From video recordings recovered from his computer, police were shocked to discover that he had been reconnoitering suitable places in the bush near Sydney to stage the crash for several weeks – the Old Pacific Highway at South Maroota, the Northern Road at Penrith, Wiseman’s Ferry Road between Spencer and Mangrove Mountain, and Sackville Ferry Road.

The spot he eventually chose, Enterprise Drive, Fountaindale, on the NSW Central Coast 60 kilometres north of Sydney, seemed ideal. It was a straight stretch of thinly-trafficked road where he could build up speed, and there was a solid gum-tree close to the left-hand verge into which he planned to hurtle his grey Toyota Corolla.

Not satisfied that the impact of the car would kill everyone, he next improvised two petrol bombs out of aluminium canisters which he filled with half a litre of fuel each, and wedged behind the headlights. He connected these to the car’s battery with an elaborate electrical circuit which also included three 12 volt batteries of the type used to power ride-on children’s toys. As a final touch he planned to disable the driver’s airbag in the car – the only one fitted in this model – which would later fail to deploy on impact.

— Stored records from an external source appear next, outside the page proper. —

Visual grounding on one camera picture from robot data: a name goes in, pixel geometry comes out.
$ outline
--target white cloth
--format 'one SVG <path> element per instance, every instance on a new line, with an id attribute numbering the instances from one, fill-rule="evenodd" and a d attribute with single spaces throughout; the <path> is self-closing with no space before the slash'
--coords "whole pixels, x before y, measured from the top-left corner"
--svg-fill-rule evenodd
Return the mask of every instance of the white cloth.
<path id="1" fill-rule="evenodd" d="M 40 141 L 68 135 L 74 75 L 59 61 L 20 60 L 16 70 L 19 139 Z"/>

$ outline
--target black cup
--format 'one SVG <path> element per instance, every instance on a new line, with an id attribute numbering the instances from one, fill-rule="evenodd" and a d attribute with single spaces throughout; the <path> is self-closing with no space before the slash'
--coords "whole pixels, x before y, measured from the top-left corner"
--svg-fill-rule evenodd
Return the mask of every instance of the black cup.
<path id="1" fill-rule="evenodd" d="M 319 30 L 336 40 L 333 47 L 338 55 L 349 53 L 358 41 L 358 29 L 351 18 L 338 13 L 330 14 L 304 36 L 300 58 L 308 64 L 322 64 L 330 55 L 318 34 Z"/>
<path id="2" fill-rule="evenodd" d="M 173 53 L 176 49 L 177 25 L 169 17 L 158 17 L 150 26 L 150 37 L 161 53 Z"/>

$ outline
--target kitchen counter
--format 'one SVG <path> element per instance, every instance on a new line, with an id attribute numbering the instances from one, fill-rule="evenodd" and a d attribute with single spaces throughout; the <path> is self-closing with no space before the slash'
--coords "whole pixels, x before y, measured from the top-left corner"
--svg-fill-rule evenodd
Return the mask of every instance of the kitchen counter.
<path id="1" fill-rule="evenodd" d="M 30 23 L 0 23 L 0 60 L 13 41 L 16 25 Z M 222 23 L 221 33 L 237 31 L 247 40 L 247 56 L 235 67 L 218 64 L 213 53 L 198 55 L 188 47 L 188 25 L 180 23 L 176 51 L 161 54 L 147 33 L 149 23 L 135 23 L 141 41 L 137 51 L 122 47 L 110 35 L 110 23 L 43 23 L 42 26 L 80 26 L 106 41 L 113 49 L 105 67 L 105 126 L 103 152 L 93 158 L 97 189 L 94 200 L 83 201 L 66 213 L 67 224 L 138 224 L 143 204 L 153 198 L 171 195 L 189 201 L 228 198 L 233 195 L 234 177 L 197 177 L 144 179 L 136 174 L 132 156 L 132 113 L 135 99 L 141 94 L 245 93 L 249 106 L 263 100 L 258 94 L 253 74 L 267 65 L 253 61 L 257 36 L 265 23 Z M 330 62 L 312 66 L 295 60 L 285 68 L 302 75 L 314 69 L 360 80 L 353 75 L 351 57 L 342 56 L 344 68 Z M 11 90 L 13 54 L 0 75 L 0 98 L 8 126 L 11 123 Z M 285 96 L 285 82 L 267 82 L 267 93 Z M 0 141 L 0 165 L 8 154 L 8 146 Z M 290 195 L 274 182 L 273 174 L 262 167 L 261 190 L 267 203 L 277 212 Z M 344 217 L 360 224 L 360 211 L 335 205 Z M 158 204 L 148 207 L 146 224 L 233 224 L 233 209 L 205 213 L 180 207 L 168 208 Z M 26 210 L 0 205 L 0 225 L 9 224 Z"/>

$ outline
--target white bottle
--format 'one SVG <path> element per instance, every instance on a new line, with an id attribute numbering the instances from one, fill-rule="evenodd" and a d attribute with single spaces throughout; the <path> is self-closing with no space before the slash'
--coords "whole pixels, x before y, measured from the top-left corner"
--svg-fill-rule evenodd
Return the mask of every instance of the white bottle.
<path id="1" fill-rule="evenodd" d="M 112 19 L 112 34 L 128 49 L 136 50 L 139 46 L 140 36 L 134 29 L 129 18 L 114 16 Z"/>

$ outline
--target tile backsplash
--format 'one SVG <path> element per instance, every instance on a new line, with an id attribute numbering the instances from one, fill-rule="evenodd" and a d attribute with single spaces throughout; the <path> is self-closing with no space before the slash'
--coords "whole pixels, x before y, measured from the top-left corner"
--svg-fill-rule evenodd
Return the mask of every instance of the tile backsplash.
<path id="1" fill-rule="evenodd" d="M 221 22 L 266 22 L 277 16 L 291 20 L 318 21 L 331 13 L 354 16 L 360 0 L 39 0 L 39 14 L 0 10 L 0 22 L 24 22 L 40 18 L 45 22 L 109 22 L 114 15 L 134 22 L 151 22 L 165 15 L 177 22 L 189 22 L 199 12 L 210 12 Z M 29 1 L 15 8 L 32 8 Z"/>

(top) The elaborate electrical circuit Milne built to detonate the bombs. (right) One of the petrol bombs Milne installed in the car. (left) The wreckage of the car after Darren Milne drove it into a tree at 85 kph. (Photos: Coroner’s Court)

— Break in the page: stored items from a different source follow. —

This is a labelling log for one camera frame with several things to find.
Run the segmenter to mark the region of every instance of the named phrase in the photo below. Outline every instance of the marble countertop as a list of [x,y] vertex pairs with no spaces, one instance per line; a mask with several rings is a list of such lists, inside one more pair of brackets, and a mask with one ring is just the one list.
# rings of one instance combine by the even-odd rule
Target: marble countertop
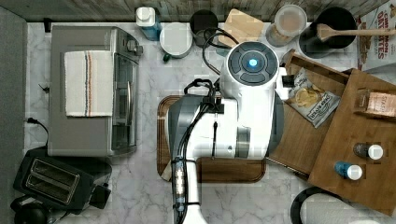
[[[216,80],[202,60],[202,50],[193,46],[190,54],[163,63],[159,42],[148,41],[134,23],[53,23],[53,25],[115,25],[133,35],[143,46],[139,63],[137,107],[137,151],[111,158],[112,194],[104,210],[89,208],[80,216],[69,216],[60,223],[173,223],[171,183],[163,181],[156,169],[157,106],[161,99],[181,90],[195,78]],[[264,32],[260,41],[266,43]],[[28,23],[26,118],[39,119],[48,126],[50,87],[50,34],[43,23]],[[274,48],[279,59],[295,40],[284,48]],[[220,68],[223,57],[209,49],[207,59]],[[357,46],[337,50],[331,56],[315,60],[336,70],[357,66]],[[25,151],[45,144],[46,134],[37,125],[25,125]],[[203,184],[202,210],[209,223],[290,222],[294,197],[309,185],[289,170],[268,162],[266,174],[255,184]]]

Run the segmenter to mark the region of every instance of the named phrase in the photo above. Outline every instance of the wall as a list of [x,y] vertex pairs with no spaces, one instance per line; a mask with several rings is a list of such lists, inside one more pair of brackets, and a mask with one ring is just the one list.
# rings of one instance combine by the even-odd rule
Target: wall
[[134,21],[138,7],[155,7],[162,21],[187,21],[199,9],[210,9],[224,21],[232,8],[270,21],[277,10],[294,4],[305,9],[309,20],[325,7],[339,6],[364,15],[388,0],[0,0],[0,7],[27,21]]
[[13,223],[9,208],[23,152],[26,21],[0,7],[0,223]]

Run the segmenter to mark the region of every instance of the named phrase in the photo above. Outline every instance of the kitchen towel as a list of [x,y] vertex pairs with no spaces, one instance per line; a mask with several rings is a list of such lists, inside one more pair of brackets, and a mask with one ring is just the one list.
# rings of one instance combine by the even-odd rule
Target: kitchen towel
[[113,55],[110,51],[64,54],[66,116],[113,115]]

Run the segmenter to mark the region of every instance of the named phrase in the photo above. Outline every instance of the blue bottle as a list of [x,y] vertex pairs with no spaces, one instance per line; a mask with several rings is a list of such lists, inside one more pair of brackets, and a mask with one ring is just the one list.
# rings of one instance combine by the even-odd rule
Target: blue bottle
[[160,40],[161,27],[155,10],[152,7],[140,7],[136,10],[136,24],[141,28],[148,40]]

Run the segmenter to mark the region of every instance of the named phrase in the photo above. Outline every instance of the oven door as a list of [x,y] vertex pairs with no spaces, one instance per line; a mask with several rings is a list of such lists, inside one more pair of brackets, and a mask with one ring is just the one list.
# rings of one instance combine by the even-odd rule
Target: oven door
[[114,105],[109,155],[120,155],[136,149],[137,63],[114,55]]

(top) The elaborate electrical circuit Milne built to detonate the bombs.
(right) One of the petrol bombs Milne installed in the car.
(left) The wreckage of the car after Darren Milne drove it into a tree at 85 kph.
(Photos: Coroner’s Court)

The Christmas before the crash Darren claimed some long service leave from Ausgrid, and took the family for a six-week beach holiday. It was the last they would ever enjoy together. If it was intended to repair the relationship it was not a success – Susana’s family, with whom she was communicating via Skype, said that she appeared “… upset and depressed with the pending baby, and she was having difficulties communicating with Darren.”

In what police called his iPad “suicide notes” he describes his preparations for the final, fatal drive with blood-chilling attention to detail:

“From this point on I need to be totally focused, forget everything else. …. Finalised medical records disk & leave copies— letter to HGA — correspondence. Start cleaning stuff up.

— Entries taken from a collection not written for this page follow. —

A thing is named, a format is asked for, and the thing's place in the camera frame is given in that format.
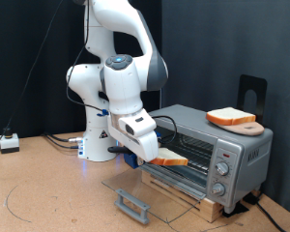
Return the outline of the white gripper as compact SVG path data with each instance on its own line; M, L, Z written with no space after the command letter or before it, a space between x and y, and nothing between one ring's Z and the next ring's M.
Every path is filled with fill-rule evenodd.
M131 115L110 114L107 125L110 135L138 156L138 165L158 156L157 125L145 109Z

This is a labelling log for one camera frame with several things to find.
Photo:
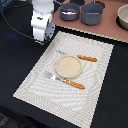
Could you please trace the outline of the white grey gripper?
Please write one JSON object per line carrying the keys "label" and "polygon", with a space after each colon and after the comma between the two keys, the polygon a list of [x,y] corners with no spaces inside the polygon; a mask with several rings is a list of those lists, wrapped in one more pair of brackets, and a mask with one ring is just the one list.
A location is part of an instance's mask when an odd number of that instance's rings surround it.
{"label": "white grey gripper", "polygon": [[51,14],[40,14],[33,11],[31,26],[33,27],[34,40],[40,44],[47,43],[54,34],[55,24]]}

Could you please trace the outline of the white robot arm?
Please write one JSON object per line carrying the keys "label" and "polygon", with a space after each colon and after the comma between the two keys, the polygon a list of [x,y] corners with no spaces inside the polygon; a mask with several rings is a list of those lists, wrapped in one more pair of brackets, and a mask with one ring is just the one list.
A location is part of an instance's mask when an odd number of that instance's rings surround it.
{"label": "white robot arm", "polygon": [[52,22],[54,3],[53,0],[32,0],[32,5],[33,36],[36,42],[44,44],[52,38],[55,30]]}

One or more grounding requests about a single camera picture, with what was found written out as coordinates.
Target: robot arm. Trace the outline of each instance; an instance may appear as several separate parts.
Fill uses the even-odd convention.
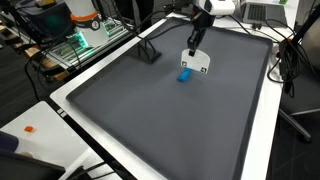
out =
[[[194,0],[193,20],[194,29],[188,38],[189,56],[194,56],[199,44],[205,35],[206,28],[213,25],[215,16],[231,15],[235,10],[232,0]]]

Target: black chair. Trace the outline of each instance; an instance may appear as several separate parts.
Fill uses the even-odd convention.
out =
[[[293,116],[320,114],[320,18],[307,24],[310,28],[304,29],[306,32],[297,35],[303,37],[301,41],[302,47],[313,65],[318,75],[313,74],[309,69],[303,67],[301,75],[296,78],[294,83],[294,98],[290,98],[287,94],[281,97],[279,116],[291,124],[306,141],[311,141],[311,135],[306,131]]]

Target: orange object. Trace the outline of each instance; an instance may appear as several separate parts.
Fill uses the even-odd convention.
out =
[[[97,15],[98,15],[98,13],[97,13],[97,11],[95,11],[92,14],[89,14],[87,16],[75,16],[73,14],[71,14],[70,16],[73,21],[87,21],[87,20],[95,18]]]
[[[32,127],[32,126],[26,126],[26,127],[24,128],[24,130],[27,131],[27,132],[32,132],[33,127]]]

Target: table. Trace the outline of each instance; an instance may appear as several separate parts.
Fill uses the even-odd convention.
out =
[[[291,0],[288,1],[287,5],[285,6],[287,21],[290,27],[294,26],[298,3],[299,0]],[[175,14],[171,14],[170,16],[181,17]],[[160,26],[164,21],[165,20],[159,21],[150,29],[142,33],[141,36],[146,36],[147,34],[152,32],[153,29]],[[225,28],[239,27],[236,22],[228,18],[216,20],[214,26]],[[246,28],[250,28],[250,25],[244,24],[244,26]],[[267,27],[263,27],[261,31],[274,36],[274,33],[271,33],[272,31],[270,31]],[[287,29],[281,29],[281,32],[286,35],[291,34]],[[159,174],[144,161],[130,152],[111,135],[109,135],[99,126],[79,113],[66,100],[66,96],[72,90],[74,90],[91,76],[99,72],[102,68],[107,66],[110,62],[112,62],[138,41],[138,38],[134,38],[109,56],[105,57],[102,61],[98,62],[90,69],[83,72],[78,77],[52,93],[50,97],[92,137],[94,137],[101,144],[101,146],[105,148],[105,150],[112,154],[113,157],[115,157],[125,168],[127,168],[137,179],[165,179],[161,174]],[[275,57],[273,54],[270,57],[269,65],[271,66],[274,62]],[[265,76],[262,90],[260,92],[259,103],[252,126],[247,155],[242,172],[243,180],[260,180],[265,179],[266,177],[281,92],[281,85],[270,82]]]
[[[24,131],[25,126],[33,126],[31,133]],[[34,158],[62,166],[66,173],[60,180],[66,179],[76,168],[84,169],[103,160],[74,132],[67,123],[44,101],[39,102],[10,123],[1,131],[19,139],[16,153],[29,152]],[[96,177],[113,170],[103,165],[88,174]],[[117,174],[111,174],[102,180],[120,180]]]

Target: monitor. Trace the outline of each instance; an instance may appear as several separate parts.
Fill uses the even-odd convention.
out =
[[[57,180],[64,167],[0,150],[0,179]]]

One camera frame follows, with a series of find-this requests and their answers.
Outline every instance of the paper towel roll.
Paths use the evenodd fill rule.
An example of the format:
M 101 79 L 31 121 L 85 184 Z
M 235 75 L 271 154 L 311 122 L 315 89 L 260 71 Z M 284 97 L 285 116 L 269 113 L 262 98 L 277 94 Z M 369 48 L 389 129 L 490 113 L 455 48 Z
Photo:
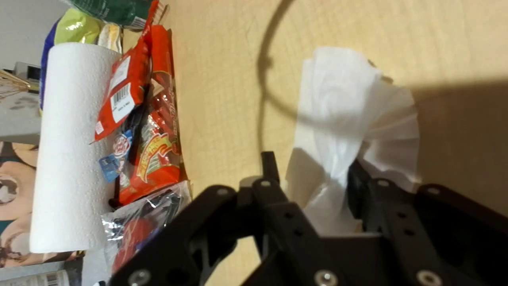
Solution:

“It was just bang, straight into the tree, no brake lights.”

Take DVR out of the car so as to not raise suspicion. Carry out recon after daylight savings, full day on RDO — look at old Pacific hwy to Central Coast — stay until dark, practice at least 10 times — memorise all road markers, learn the road backwards.

Copy all work personal stuff to portable disk. Start taking personal stuff home. Leave credit cards well in credit. Leave enough money in … phone.”

But, at work Darren appeared to be his normal, competent, relaxed self. “There was no sign of depression, none of us had any inkling that he was contemplating anything,” says John Vaartjes. The last conversation they had, three days before the crash, Darren was giving him some investment advice.

The following day, a Friday, Darren dressed for work and set off for Ausgrid. However, unbeknown to his family, he had a rostered day off. Instead of going to the Zetland depot he drove to Fountaindale and spent the afternoon driving his car in practice runs along the stretch of Enterprise Drive which he had chosen.

Two days later, February 1 2015, a sunny Sunday morning, Darren Milne loaded his family into the car for their last outing. Delwyn is certain he would not have told Susana or the children what he was planning – why would they have got in the car if he had?

He drove from Ryde up the Pacific Highway and then turned off near Tuggerah Lake onto Enterprise Drive just after midday. A local diesel mechanic who was following the Toyota said the car accelerated to about 85 kilometres an hour on that straight stretch of road before leaving the bitumen, as if taking an off-ramp from a freeway, and ploughed into the tree. “It was just bang, straight into the tree, no brake lights, ”he told the inquest. “My first thought was ‘He’s done that on purpose.’”

By the time the emergency services arrived Darren was dead and Susana was dying. Liam died of a heart attack in the ambulance, and the sole survivor, Ben – saved by having been strapped into a five-point safety harness – was flown to Westmead Hospital for emergency surgery.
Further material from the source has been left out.